▶ _TASK BRIEF_:
Copy out exactly the lines from the line containing "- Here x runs" to the end of the listing.

▶ _SOURCE DATA_:
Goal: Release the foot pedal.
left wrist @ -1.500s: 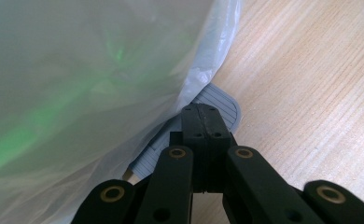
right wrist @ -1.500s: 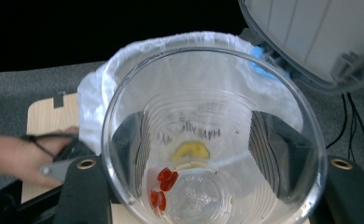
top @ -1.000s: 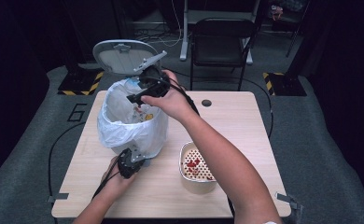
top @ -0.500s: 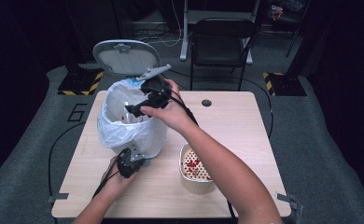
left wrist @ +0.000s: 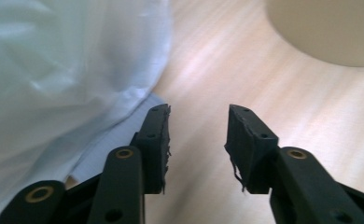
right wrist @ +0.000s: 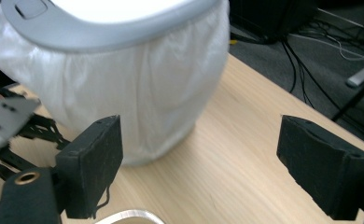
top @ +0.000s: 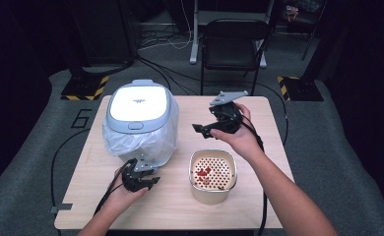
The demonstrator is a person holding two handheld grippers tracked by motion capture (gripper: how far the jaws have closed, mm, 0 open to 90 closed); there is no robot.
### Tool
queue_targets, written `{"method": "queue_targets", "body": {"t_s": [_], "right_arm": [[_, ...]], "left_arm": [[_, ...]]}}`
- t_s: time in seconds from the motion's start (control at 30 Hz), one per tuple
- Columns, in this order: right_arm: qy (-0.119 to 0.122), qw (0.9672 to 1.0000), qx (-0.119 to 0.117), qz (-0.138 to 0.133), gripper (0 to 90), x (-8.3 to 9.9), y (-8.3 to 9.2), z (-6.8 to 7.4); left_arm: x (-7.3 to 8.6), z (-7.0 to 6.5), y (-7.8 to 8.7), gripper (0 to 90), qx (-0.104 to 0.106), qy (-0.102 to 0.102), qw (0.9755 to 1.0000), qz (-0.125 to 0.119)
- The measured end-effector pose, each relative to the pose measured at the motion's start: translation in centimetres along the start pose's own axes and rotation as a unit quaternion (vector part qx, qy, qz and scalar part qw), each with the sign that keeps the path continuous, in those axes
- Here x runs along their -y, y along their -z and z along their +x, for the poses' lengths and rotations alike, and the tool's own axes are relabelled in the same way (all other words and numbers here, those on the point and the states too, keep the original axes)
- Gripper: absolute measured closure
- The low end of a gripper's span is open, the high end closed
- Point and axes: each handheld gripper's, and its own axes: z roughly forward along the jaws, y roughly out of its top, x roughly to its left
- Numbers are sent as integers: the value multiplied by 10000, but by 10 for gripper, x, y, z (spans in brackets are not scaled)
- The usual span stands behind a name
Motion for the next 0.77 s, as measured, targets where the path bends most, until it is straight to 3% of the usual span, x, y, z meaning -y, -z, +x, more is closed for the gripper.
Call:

▶ _SOLVED PROBLEM_:
- Here x runs along their -y, y along their -z and z along their +x, for the poses' lengths and rotations alike, and the tool's own axes are relabelled in the same way (all other words and numbers here, those on the point and the states too, keep the original axes)
- Gripper: absolute measured closure
- The low end of a gripper's span is open, the high end closed
- Point and axes: each handheld gripper's, and its own axes: z roughly forward along the jaws, y roughly out of its top, x roughly to its left
- Numbers are sent as integers: the value multiplied by 10000, but by 10 for gripper, x, y, z (spans in brackets are not scaled)
- The usual span stands behind a name
Motion for the next 0.77 s, as measured, targets where the path bends most, until it is straight to 3% of the usual span, x, y, z meaning -y, -z, +x, more is closed for the gripper.
Call:

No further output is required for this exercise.